Temple, Texas, December 11, 2023 – While the NRCS continuously accepts applications for enrollment into the Conservation Stewardship Program (CSP) (both Classic and CSP-Inflation Reduction Act [IRA]) throughout the year, interested applicants must submit applications to the local U.S. Department of Agriculture (USDA) Natural Resources Conservation Service (NRCS) field office by Jan. 26, 2024, for the CSP Classic and the CSP-IRA sign up. Any applications received after Jan. 26, 2024, will be considered for future CSP application sign ups.
USDA is increasing the minimum annual payment for agricultural producers participating in the Conservation Stewardship Program (CSP) from $1,500 to $4,000 starting in fiscal year 2024. The increase addresses challenges faced by small scale, underserved, and urban producers and improves equity in the program by making participation more financially beneficial for smaller operations. The new minimum payment is available for new and renewed CSP contracts.
“Increasing the minimum payment to CSP participants regardless of the size of their operation helps to make participation worthwhile for a larger number of producers,” said Kristy Oates, State Conservationist for NRCS Texas, “By broadening the appeal of CSP, we can further expand conservation across Texas with the Inflation Reduction Act funding.”
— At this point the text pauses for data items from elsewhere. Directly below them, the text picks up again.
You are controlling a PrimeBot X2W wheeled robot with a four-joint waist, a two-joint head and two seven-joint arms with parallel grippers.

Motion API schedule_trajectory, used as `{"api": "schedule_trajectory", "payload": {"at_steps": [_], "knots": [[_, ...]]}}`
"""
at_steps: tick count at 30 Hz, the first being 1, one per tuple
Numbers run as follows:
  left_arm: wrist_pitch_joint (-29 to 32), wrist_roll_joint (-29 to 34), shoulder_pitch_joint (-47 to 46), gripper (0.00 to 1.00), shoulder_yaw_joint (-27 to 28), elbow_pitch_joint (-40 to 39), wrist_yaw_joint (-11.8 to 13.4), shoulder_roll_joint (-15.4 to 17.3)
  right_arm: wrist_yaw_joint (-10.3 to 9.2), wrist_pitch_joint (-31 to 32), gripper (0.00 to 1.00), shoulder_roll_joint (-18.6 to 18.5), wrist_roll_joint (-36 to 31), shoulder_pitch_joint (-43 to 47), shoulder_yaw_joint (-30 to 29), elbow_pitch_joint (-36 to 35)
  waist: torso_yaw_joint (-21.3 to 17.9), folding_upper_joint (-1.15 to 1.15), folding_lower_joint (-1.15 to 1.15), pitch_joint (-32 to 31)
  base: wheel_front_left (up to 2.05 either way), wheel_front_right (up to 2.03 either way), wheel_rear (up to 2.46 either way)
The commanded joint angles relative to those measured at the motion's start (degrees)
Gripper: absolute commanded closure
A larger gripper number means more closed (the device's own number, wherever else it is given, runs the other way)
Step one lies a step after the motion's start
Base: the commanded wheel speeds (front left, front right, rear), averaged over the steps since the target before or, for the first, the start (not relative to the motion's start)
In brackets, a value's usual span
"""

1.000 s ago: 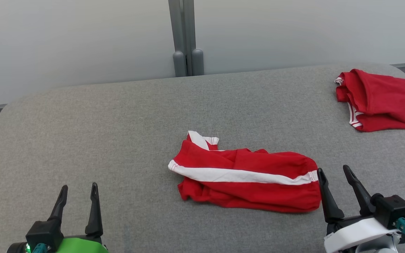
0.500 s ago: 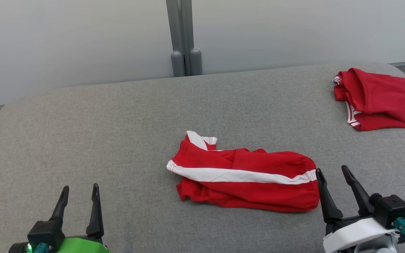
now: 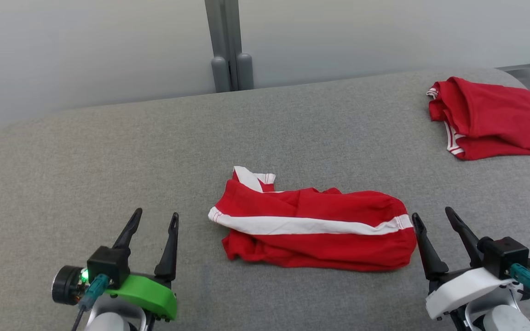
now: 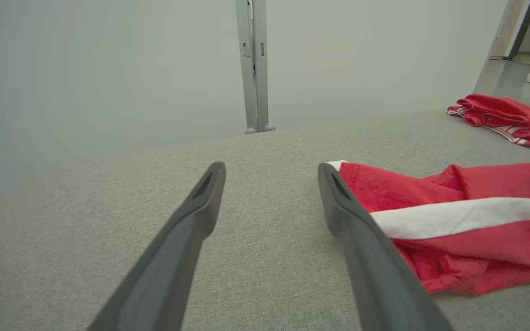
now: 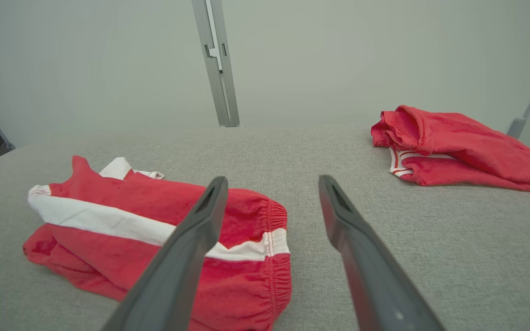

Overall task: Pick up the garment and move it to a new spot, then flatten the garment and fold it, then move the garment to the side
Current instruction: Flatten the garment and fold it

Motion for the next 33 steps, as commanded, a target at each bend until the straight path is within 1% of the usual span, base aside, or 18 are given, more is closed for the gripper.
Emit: {"api": "schedule_trajectory", "payload": {"at_steps": [1, 8, 14, 19, 28, 33], "knots": [[0.0, -0.7, -1.9, 0.0, -1.1, 1.0, -0.1, 0.8, -0.1, -0.2, 0.0, -0.5, 0.9, -1.4, 0.7, 0.8, -0.8, 0.0, 0.0, 1.3, 0.0, 0.0, 0.0], [0.0, -3.9, -9.0, 0.0, -8.5, 7.4, -0.1, 2.7, -0.1, -0.2, 0.0, -2.2, 3.4, -6.2, 4.8, 6.0, -2.3, 0.0, 0.0, 5.5, 0.0, 0.0, 0.0], [0.0, -7.3, -13.9, 0.0, -13.7, 13.0, -0.1, 3.3, -0.1, -0.2, 0.0, -2.4, 6.4, -9.5, 7.7, 7.9, -3.1, 0.0, 0.0, 8.3, 0.0, 0.0, 0.0], [0.0, -10.0, -16.1, 0.0, -17.8, 16.9, -0.1, 3.3, -0.1, -0.2, 0.0, -2.4, 9.3, -10.8, 9.6, 8.7, -3.4, 0.0, 0.0, 9.5, 0.0, 0.0, 0.0], [0.0, -14.1, -18.9, 0.0, -20.7, 22.3, -0.1, 3.3, -0.1, -0.2, 0.0, -3.6, 13.7, -13.2, 13.3, 11.0, -4.0, 0.0, 0.0, 10.2, 0.0, 0.0, 0.0], [0.0, -15.0, -20.4, 0.0, -20.8, 23.8, -0.1, 3.7, -0.1, -0.2, 0.0, -4.6, 16.0, -15.4, 16.5, 13.7, -4.0, 0.0, 0.0, 10.6, 0.0, 0.0, 0.0]]}}
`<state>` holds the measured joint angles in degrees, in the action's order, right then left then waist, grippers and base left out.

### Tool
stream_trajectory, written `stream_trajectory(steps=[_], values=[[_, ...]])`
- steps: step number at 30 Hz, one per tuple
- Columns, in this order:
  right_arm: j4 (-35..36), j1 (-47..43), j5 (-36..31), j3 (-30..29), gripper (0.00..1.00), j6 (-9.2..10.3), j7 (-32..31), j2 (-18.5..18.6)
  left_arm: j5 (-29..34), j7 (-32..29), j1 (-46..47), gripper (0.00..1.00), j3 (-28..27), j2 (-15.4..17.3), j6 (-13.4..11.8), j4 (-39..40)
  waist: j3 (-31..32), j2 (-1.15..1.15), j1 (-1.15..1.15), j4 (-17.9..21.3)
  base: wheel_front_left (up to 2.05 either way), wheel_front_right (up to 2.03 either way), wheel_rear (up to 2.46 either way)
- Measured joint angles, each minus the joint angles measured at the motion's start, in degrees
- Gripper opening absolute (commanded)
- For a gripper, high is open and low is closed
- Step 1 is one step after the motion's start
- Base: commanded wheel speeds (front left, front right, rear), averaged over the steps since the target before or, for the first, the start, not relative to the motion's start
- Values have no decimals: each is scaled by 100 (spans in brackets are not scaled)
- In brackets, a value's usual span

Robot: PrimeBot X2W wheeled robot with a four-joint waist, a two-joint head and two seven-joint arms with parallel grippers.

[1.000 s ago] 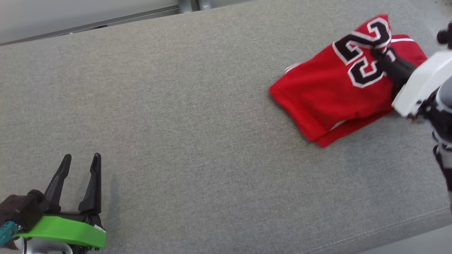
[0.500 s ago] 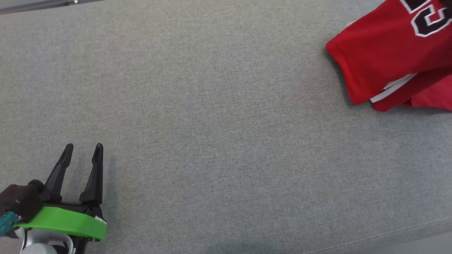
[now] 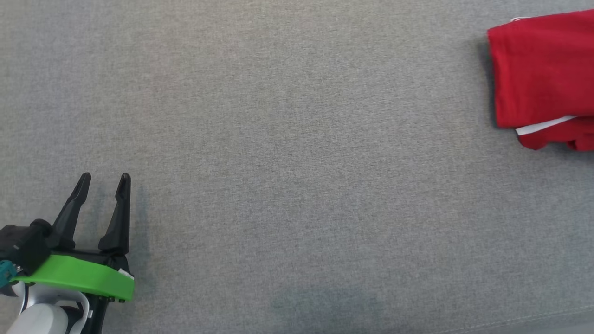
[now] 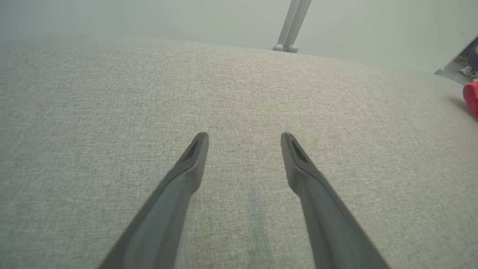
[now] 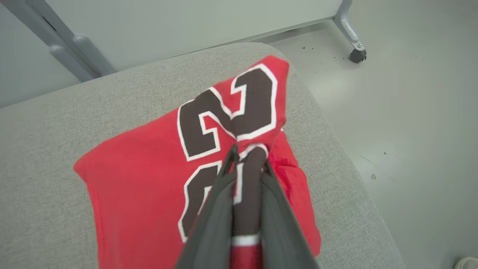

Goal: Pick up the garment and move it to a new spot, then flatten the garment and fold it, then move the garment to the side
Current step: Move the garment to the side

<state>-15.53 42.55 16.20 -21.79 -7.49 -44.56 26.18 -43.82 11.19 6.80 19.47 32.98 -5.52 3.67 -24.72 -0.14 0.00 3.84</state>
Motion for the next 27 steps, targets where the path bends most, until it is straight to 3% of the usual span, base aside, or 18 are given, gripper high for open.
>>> stream_trajectory(steps=[1,2,8,13,19,27], values=[[-70,-20,-167,-55,45,0,180,47,0,-2,3,100,4,1,3,0,-16,0,0,-24,0,0,0],[-145,-35,-326,-133,100,0,331,94,0,-4,9,100,12,1,5,0,-32,0,0,-50,0,0,0],[-516,-261,-726,-98,100,0,836,97,-35,-8,27,100,-20,12,-4,12,-70,0,0,-143,0,0,0],[-420,-267,-483,383,100,0,2067,108,-47,57,9,100,-111,26,-49,21,35,0,0,-142,0,0,0],[89,-550,10,1107,100,-1,3527,24,-55,159,-100,100,-152,-63,-129,-51,368,0,0,-176,0,0,0],[1012,-1801,603,1490,100,0,4276,-252,-115,279,-387,100,-377,-222,-380,-274,910,0,0,-333,0,0,0]])
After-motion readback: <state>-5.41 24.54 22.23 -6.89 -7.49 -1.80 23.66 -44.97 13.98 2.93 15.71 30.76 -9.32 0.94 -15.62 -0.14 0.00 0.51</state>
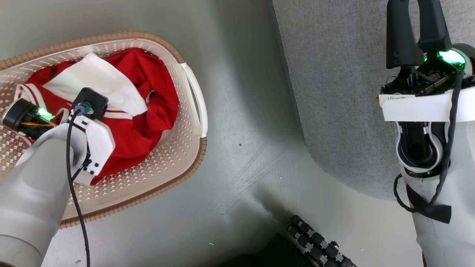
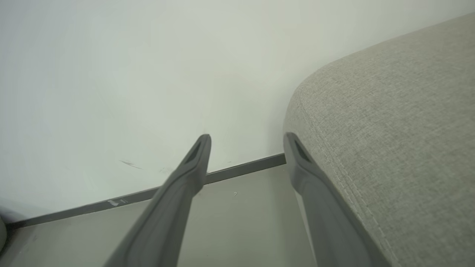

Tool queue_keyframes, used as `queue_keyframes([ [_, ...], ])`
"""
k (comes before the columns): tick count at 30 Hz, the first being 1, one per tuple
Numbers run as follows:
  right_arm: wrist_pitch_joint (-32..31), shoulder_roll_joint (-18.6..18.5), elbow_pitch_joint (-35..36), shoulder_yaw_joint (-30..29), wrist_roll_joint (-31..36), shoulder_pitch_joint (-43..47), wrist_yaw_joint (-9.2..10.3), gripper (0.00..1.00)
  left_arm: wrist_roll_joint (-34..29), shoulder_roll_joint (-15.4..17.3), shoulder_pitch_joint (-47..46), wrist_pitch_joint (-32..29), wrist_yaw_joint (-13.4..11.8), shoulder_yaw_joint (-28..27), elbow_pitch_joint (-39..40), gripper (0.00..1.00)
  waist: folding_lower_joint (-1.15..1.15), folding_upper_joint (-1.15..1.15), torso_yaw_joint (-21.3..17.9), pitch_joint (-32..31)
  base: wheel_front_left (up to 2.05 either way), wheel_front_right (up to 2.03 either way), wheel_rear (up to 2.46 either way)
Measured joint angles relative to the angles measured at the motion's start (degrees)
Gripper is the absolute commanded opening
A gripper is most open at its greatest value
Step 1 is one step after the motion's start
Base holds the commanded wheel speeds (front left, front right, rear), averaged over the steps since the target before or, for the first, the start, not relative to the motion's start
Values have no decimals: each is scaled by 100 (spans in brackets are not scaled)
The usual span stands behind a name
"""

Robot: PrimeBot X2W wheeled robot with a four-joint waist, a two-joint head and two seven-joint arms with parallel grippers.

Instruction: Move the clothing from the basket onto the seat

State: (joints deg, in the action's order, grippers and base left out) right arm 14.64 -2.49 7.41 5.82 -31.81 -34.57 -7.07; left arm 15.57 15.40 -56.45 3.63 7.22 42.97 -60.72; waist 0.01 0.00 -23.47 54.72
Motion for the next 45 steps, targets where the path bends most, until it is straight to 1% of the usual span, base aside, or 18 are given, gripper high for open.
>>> queue_keyframes([
  [5, 0, 0, -34, -63, 20, -11, 0, 100, 75, -129, 4, 207, 1, 38, 101, 0, 0, 0, 64, -152, 0, 0, 0],
  [12, 0, 0, -104, -100, 210, -10, 0, 100, 333, -276, 85, 450, 1, 94, 265, 0, 0, 0, 178, -428, 0, 0, 0],
  [17, 0, -1, -210, -147, 319, -1, 0, 100, 497, -308, 193, 744, 1, 90, 436, 0, 0, 0, 272, -661, 0, 0, 0],
  [24, 0, -2, -293, -183, 424, 9, 0, 100, 687, -434, 397, 888, 1, 121, 659, 0, 0, 0, 418, -1020, 0, 0, 0],
  [32, 1, -3, -442, -196, 515, 37, 0, 100, 1107, -495, 703, 975, 2, 121, 1012, 0, 0, 0, 583, -1464, 0, 0, 0],
  [45, 0, -8, -719, -213, 722, 392, 0, 100, 1657, -466, 1047, 1057, 2, 34, 1719, 0, 0, 0, 829, -2233, 0, 0, 0],
])
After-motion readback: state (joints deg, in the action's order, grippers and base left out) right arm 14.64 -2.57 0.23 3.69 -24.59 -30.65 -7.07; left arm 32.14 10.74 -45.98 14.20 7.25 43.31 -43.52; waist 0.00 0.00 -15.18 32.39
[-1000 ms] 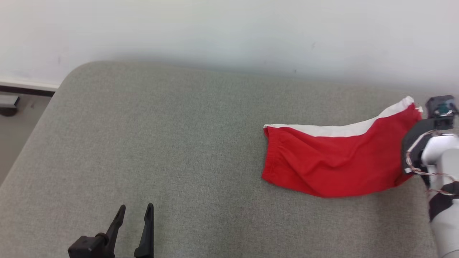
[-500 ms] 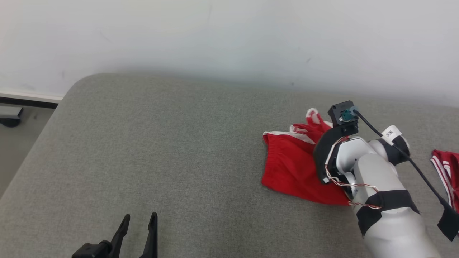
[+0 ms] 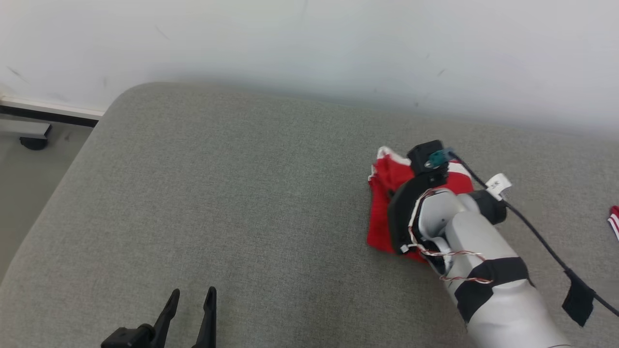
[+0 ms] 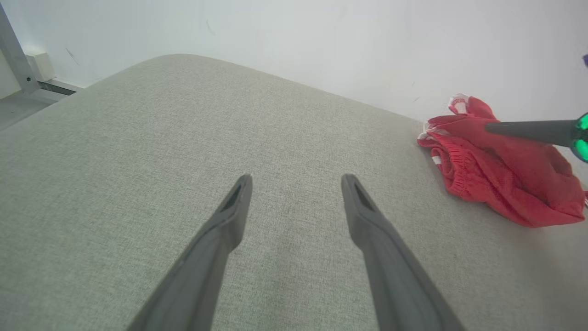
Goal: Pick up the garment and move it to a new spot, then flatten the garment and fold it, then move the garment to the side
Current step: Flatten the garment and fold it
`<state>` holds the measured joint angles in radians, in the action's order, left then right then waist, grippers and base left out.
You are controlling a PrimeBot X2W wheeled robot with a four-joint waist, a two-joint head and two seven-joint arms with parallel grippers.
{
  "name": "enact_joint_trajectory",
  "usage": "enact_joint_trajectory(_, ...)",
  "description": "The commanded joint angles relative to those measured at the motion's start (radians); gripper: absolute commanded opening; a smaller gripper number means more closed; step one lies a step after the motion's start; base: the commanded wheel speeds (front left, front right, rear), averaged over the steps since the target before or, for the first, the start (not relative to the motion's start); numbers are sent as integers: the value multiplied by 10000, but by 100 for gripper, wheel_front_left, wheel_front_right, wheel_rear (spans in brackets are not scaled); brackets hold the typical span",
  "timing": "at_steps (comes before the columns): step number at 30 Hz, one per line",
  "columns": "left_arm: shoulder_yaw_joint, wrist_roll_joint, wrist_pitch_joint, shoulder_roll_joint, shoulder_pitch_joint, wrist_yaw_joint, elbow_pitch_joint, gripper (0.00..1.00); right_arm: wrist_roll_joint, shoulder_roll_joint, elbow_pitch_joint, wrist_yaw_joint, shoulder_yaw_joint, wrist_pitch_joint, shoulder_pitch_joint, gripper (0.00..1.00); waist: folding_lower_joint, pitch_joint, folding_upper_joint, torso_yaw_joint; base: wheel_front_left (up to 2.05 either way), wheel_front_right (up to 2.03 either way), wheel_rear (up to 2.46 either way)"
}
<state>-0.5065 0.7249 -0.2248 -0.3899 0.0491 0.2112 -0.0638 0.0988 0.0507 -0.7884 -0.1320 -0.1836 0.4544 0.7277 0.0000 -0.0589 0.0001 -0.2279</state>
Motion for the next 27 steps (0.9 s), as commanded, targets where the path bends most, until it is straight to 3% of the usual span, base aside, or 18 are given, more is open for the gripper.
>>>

CSP helps farmers, ranchers, and forest landowners to build on their existing conservation efforts while strengthening their operation. CSP participants earn an annual payment for 5 years which enables them to achieve a greater level on conservation and stewardship. Whether you are looking to improve grazing conditions, increase crop resiliency, or develop wildlife habitat, NRCS can custom design a CSP plan to help you meet those goals. CSP-IRA provides an exciting opportunity for producers to install conservation activities promoting climate-smart agriculture and forestry greenhouse gas mitigation on their agricultural operation.
CSP offers technical and financial assistance to help agricultural and forest producers take their conservation efforts to the next level. The program is designed to compensate agricultural and forest producers who agree to increase their level of conservation by adopting additional conservation activities and maintaining their baseline level of conservation.
Examples of CSP enhancements that are suitable for being adopted by smaller scale and urban producers include:
· Planting multi-species cover crops
· Mulching with natural materials
· Establishing pollinator habitats
· Soil health crop rotation
Inflation Reduction Act and CSP
Currently, an unprecedented amount of funding is available for CSP through the Inflation Reduction Act and Farm Bill. The Inflation Reduction Act provided $19.5 billion in additional funding for NRCS’ oversubscribed programs like CSP for five years. Inflation Reduction Act funds are available to help producers adopt climate-smart practices.
NRCS recently announced it increased the number of Climate-Smart Agricultural and Forestry Mitigation Activities eligible for Inflation Reduction Act funding for fiscal year 2024 through CSP, the Environmental Quality Incentives Program (EQIP), and the Regional Conservation Partnership Program (RCPP). To learn more, download the list of practices and a fact sheet.
How to Apply
NRCS accepts producer applications for its conservation programs year-round, but producers interested in CSP should apply by Jan. 26, 2024, for consideration. Funding is provided through a competitive process and will include an opportunity to address the unmet demand from producers who have previously sought funding.
For more information about assistance available, contact your local USDA Service Center.
USDA touches the lives of all Americans each day in so many positive ways. Under the Biden-Harris administration, USDA is transforming America’s food system with a greater focus on more resilient local and regional food production, fairer markets for all producers, ensuring access to safe, healthy and nutritious food in all communities, building new markets and streams of income for farmers and producers using climate smart food and forestry practices, making historic investments in infrastructure and clean energy capabilities in rural America, and committing to equity across the Department by removing systemic barriers and building a workforce more representative of America. To learn more, visit usda.gov.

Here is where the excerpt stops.